◆ **Exercise instructions**
Pick every line out of the entries below that holds the string "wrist", and report them.

◆ **Input records**
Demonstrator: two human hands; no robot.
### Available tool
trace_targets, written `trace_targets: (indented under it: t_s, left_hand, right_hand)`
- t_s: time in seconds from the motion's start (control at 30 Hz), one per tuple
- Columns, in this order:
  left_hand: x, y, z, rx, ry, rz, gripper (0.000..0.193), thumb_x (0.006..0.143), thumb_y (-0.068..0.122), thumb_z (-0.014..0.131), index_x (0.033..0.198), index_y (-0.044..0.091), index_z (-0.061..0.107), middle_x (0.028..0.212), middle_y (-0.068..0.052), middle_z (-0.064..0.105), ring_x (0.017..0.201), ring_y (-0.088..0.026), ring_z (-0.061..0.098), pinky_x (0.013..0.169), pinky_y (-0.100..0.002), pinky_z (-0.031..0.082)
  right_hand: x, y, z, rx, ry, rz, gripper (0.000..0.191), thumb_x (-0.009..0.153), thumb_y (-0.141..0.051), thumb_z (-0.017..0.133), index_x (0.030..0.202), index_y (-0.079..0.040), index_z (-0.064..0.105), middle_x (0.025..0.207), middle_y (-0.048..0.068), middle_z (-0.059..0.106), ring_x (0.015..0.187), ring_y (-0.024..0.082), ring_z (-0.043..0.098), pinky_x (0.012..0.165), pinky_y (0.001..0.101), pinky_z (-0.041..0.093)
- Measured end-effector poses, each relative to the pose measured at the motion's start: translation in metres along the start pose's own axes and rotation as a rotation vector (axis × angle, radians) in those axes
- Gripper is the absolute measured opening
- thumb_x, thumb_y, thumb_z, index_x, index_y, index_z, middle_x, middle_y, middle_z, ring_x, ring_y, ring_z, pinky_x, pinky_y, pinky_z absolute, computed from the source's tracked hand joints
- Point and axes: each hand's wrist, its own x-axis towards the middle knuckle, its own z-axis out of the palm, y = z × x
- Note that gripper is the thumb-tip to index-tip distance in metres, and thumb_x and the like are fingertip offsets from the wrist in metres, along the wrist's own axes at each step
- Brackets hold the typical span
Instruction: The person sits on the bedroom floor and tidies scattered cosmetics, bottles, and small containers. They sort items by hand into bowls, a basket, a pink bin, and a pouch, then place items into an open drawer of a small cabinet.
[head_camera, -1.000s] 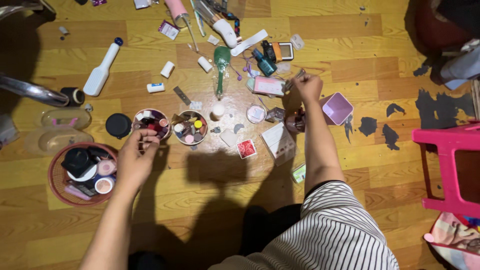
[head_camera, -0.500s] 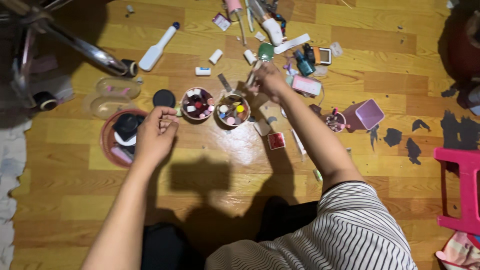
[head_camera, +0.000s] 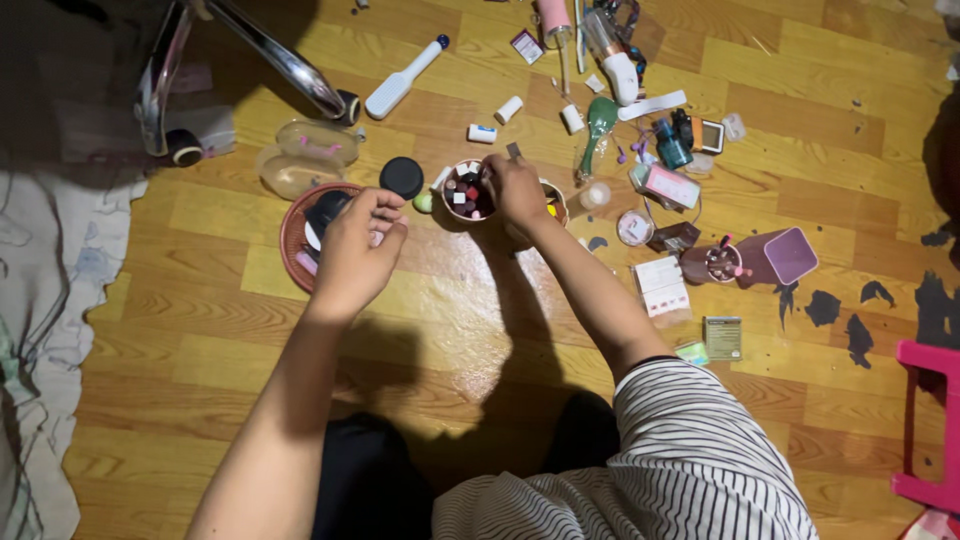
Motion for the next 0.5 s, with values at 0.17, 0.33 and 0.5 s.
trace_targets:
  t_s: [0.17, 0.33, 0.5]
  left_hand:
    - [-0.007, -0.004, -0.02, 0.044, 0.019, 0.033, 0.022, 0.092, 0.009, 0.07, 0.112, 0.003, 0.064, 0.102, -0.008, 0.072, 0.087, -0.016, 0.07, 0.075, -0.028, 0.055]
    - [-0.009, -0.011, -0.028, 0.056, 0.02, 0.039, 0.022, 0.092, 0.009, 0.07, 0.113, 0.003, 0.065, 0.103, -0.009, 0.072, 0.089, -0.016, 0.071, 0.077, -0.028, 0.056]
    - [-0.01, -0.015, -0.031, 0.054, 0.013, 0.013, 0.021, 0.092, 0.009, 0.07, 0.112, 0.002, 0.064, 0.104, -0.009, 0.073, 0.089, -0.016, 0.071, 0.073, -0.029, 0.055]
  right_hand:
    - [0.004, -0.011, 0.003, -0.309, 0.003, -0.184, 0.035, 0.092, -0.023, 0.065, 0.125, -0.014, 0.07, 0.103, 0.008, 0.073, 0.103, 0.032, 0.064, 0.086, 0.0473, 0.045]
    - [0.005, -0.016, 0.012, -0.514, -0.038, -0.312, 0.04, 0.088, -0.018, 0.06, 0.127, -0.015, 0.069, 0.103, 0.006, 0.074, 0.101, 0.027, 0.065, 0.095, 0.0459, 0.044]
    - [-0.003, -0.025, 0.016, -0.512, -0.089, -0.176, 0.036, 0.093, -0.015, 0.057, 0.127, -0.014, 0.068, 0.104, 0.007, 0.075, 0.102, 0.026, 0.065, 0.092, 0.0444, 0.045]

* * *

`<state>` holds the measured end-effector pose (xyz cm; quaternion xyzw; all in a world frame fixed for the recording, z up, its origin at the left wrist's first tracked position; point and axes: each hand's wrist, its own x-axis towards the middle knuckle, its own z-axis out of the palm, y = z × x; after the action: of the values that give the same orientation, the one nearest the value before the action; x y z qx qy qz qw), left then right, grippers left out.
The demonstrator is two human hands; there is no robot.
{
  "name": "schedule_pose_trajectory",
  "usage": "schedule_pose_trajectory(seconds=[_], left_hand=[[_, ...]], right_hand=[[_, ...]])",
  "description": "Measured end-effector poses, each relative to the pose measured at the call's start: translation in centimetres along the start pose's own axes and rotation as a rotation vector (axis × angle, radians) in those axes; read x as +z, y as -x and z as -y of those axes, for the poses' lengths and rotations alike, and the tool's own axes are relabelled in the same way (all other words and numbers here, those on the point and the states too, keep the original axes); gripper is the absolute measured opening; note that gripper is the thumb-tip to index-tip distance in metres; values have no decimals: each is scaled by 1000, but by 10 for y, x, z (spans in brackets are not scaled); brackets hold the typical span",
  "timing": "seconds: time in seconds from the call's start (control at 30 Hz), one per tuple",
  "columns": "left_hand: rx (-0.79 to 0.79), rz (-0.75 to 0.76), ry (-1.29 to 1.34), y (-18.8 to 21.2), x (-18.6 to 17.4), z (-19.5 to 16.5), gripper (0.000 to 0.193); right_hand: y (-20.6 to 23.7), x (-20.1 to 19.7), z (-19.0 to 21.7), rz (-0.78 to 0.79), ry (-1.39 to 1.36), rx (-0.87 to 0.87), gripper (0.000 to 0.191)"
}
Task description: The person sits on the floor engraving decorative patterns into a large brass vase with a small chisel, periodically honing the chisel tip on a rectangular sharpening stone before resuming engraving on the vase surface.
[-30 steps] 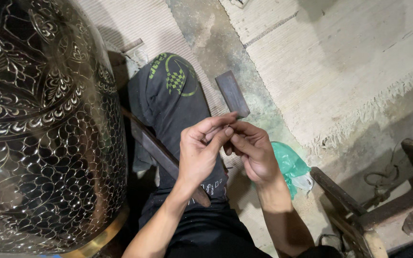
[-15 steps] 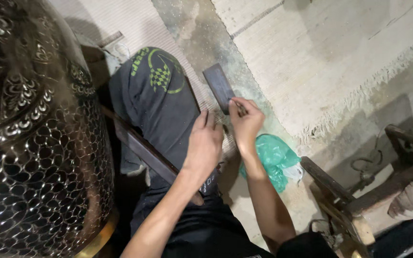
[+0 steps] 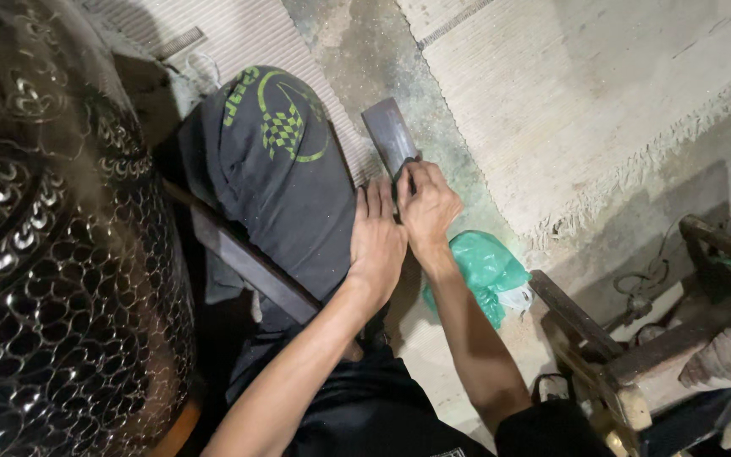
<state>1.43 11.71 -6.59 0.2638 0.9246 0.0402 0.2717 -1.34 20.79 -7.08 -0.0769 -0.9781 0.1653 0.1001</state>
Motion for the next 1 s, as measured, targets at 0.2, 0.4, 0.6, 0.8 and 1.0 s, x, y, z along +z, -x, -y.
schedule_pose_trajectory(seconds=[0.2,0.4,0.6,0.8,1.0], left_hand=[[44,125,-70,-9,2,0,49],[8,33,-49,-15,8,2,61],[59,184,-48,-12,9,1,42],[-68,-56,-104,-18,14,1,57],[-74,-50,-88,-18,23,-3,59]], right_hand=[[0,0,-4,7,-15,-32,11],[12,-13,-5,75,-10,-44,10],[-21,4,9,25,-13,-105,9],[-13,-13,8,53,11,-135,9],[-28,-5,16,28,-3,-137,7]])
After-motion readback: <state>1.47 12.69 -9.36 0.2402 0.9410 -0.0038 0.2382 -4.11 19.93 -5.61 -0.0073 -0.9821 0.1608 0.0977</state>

◆ **Response to the exercise**
- Point and axes: each hand's wrist, its own x-axis towards the middle knuckle, its own z-axis out of the palm, y = z × x
- Note that gripper is the thumb-tip to index-tip distance in metres, and thumb_x and the like are fingertip offsets from the wrist in metres, along the wrist's own axes at each step
`<state>` holds the measured end-effector pose (xyz cm; quaternion xyzw; all in a world frame fixed for the recording, z up, its origin at the left wrist's first tracked position; point and axes: each hand's wrist, its own x-axis towards the middle knuckle, its own z-axis out of the palm, y = z × x; after the action: of the values that give the same orientation, the one nearest the value before the action; x y z qx qy qz qw), left then right, grippers left out.

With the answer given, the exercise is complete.